Using great tools means that I can eventually focus my energy on the Big Picture. I say "eventually" because, right now, mastering some details is the Big Picture.
Not too long ago, I wrote about an an opinion piece by Sanjeev Arora and Bernard Chazelle that, in part, decried the lack of good story-telling by computer scientists. Not the stories we tell each other, because there are plenty of those and many are wonderful. What's missing are stories we tell the rest of the world about just how thrilling our discipline is and can be.
A recent post at Ernie's 3D Pancakes returns to this theme of story-telling. The article begins as a discussion on Bill Gates' much-discussed interview with Maria Klawe. Toward the end, though, Ernie gets to what for me was his killer point. First, he catalogs the most common stories that non-CS folks hear and tell about computing:
When people do hear or tell the "Oh Wow! This Is So Cool!", he writes, it's usually just a cover for one of the other story lines.

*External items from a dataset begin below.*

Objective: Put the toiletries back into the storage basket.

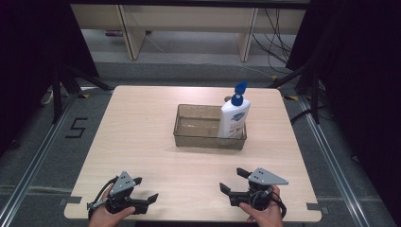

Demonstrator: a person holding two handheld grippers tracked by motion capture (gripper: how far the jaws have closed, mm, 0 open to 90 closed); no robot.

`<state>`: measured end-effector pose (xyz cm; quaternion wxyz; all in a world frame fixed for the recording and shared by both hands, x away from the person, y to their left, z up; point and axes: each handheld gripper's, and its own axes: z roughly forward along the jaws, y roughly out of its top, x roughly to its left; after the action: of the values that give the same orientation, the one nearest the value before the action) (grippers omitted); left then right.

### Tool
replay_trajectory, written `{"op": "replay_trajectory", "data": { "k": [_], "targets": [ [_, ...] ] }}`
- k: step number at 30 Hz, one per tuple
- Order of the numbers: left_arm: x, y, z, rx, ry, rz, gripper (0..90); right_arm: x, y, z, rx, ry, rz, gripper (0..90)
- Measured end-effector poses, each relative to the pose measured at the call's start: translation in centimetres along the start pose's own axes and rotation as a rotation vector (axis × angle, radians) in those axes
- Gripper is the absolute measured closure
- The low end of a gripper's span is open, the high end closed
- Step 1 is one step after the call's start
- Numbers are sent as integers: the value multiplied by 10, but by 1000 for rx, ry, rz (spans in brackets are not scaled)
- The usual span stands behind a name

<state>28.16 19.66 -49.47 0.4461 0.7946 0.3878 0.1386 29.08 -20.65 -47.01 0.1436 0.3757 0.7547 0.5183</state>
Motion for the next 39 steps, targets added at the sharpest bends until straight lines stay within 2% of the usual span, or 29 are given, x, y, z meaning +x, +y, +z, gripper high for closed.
{"op": "replay_trajectory", "data": {
  "k": [1,2,5,6,7,8,10,11,13,14,15,16,21,23,24,25,26,27,28,31,33,34,35,36,37,39],
  "targets": [
    [0,0,0,-3,-1,-3,148,1,-1,1,1,20,15,153],
    [0,0,0,-2,-1,-3,148,0,-2,0,11,-2,-3,154],
    [0,0,0,0,0,-3,149,1,-3,-1,7,2,8,154],
    [0,0,0,-2,-2,-2,148,1,-3,-2,12,-4,-2,153],
    [0,0,0,-2,-2,-3,148,2,-4,-1,14,6,15,154],
    [-1,0,0,-4,-3,-6,148,2,-5,-2,15,-5,20,154],
    [-1,0,0,-4,-3,-6,148,1,-5,-3,13,2,4,154],
    [-1,0,1,-6,-5,-5,148,2,-6,-4,14,10,29,153],
    [-1,0,1,-3,-4,-5,149,1,-6,-6,8,-11,-2,154],
    [-1,0,1,-6,-5,-5,148,3,-7,-8,17,-9,25,154],
    [-1,0,0,0,2,-6,148,1,-8,-7,-3,-14,-3,154],
    [-1,0,1,-3,-2,-6,148,2,-9,-7,3,-10,15,154],
    [0,0,0,1,-3,4,149,2,-12,-11,2,-20,1,154],
    [0,0,0,2,-4,6,148,4,-13,-12,10,0,38,154],
    [0,0,0,2,-4,7,149,2,-13,-13,10,-10,15,154],
    [0,0,0,3,-4,8,149,2,-13,-13,10,-10,15,154],
    [0,0,0,3,-4,9,148,4,-15,-14,12,-6,47,154],
    [0,0,0,3,-4,10,148,1,-15,-14,9,-21,19,154],
    [0,0,0,2,-4,11,148,1,-16,-16,22,-9,36,154],
    [0,0,0,5,-5,14,149,0,-17,-17,17,-22,20,154],
    [0,0,0,6,-5,17,148,1,-18,-18,12,-14,32,154],
    [-1,0,0,7,-6,19,149,3,-19,-18,11,-8,66,154],
    [-1,0,0,7,-7,20,149,1,-19,-19,8,-15,32,153],
    [-1,0,0,8,-8,23,148,0,-20,-20,12,-18,22,153],
    [-1,0,0,8,-8,23,148,1,-21,-20,15,-19,35,154],
    [-1,0,0,9,-8,22,149,0,-22,-19,15,-15,22,154]
  ]
}}
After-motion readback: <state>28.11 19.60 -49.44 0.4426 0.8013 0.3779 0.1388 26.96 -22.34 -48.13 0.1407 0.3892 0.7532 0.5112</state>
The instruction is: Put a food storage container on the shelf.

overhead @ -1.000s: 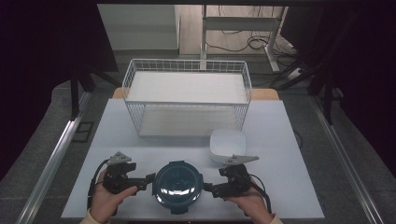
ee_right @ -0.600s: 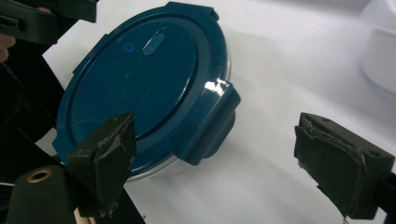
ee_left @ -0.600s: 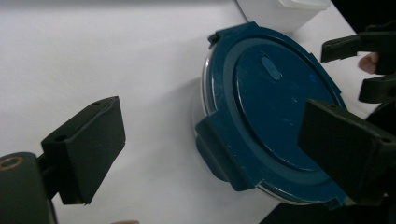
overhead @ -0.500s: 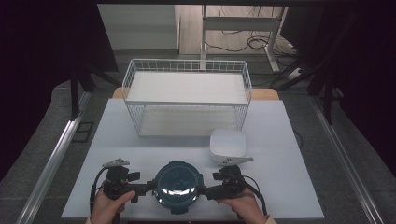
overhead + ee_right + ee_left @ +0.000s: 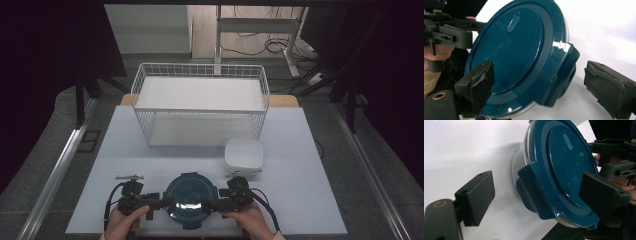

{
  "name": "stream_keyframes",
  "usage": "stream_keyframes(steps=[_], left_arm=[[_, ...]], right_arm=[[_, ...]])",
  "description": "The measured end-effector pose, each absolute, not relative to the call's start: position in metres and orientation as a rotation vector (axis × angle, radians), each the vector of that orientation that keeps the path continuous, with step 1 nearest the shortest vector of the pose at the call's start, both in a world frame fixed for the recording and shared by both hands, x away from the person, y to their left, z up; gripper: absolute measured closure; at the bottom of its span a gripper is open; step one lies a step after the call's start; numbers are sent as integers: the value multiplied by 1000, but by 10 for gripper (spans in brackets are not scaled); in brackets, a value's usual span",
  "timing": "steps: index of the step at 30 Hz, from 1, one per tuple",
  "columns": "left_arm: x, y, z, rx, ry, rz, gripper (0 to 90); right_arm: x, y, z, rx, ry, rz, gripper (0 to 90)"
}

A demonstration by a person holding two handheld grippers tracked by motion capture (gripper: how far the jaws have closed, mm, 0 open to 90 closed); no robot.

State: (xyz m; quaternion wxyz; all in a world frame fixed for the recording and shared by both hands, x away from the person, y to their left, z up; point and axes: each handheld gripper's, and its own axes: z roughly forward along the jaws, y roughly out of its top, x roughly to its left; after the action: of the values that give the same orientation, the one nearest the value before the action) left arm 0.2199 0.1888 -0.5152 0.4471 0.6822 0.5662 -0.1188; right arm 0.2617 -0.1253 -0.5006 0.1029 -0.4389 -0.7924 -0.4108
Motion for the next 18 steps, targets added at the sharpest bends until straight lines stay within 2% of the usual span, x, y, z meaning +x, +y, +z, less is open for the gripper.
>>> stream_keyframes(steps=[7,9,11,18], left_arm=[[218,186,-522,1668,1390,-374,206],[218,185,-524,1653,1386,-398,231],[218,184,-525,1642,1370,-432,293],[218,184,-525,1609,1395,-438,308]], right_arm=[[266,-119,-509,-1316,-2270,-1196,113],[267,-120,-511,-1315,-2231,-1194,143],[267,-120,-512,-1300,-2198,-1191,173],[271,-127,-512,-1354,-2109,-1168,270]])
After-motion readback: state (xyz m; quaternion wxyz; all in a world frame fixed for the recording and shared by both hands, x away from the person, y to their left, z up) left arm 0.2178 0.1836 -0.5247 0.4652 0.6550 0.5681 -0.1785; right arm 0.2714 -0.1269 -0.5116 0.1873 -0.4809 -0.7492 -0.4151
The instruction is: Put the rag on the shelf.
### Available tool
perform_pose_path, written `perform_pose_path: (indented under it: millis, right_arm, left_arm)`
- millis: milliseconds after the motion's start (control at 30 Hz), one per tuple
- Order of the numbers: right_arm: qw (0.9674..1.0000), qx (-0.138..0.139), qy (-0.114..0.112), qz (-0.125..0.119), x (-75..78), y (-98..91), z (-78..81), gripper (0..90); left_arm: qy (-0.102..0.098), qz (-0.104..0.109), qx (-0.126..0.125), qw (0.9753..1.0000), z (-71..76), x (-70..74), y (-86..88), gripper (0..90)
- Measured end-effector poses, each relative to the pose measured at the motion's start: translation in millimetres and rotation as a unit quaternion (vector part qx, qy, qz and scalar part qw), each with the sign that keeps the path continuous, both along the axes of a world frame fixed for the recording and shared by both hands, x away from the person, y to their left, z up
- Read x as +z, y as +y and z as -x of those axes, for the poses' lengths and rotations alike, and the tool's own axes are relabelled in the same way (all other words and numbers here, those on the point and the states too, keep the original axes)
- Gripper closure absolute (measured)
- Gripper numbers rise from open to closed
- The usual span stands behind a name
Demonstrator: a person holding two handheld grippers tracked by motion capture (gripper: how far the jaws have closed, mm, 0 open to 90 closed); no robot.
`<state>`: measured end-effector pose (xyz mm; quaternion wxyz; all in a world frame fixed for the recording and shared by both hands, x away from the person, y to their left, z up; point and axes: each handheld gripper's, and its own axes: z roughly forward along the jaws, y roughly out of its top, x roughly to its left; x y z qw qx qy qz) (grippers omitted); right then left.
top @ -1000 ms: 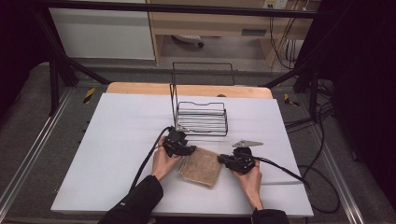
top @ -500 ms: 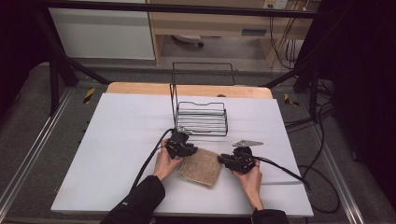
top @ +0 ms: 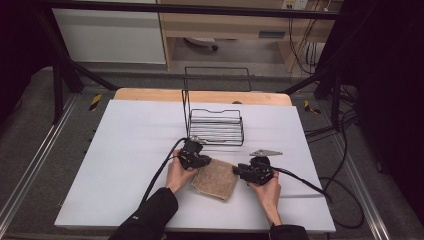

And here is the paragraph that we computer scientists should wake up and recite each day:
This lack of stories is an endless source of frustration for those of us who say "Oh Wow!" every day. We see power and beauty in computer science, even while we rage against the limitations of the technology that grows out of it. We see our field not (just) as a way to make boxes that beep, but as a fundamentally new way of thinking about the world. We are craftsmen, taking great satisfaction in the structures we build. We drag abstractions kicking and screaming from Plato's cave, and we make them real. We are explorers, proud of our hard-won discoveries but humbled by the depth of our ignorance. We have changed the world, utterly and irreversibly. Our influence on your daily life may be less immediate than the influence of doctors, lawyers, politicians, bankers, and soldiers, but it is no less profound. And we are just barely getting started.
More importantly, we need to find entertaining and compelling ways to tell our friends and the rest of the world -- and, yes, our sons and our daughters.
After a week impersonating one of the Two Men and a Truck guys, I'm finally back to reading a bit. Brian Marick wrote several articles in the last week that caught my attention, and I'd like to comment on two now.
The first talked about why Brian thinks the agile movement in software development is akin to the British cybernetics movement that began in the late 1940's. He points out three key similarities in the two:
I don't know much about British cybernetics, but I'm intrigued by the connections that Brian has drawn, especially when he says, "What I wanted to talk about is the fact that cybernetics fizzled. If we share its approaches, might we also share its fatal flaws?"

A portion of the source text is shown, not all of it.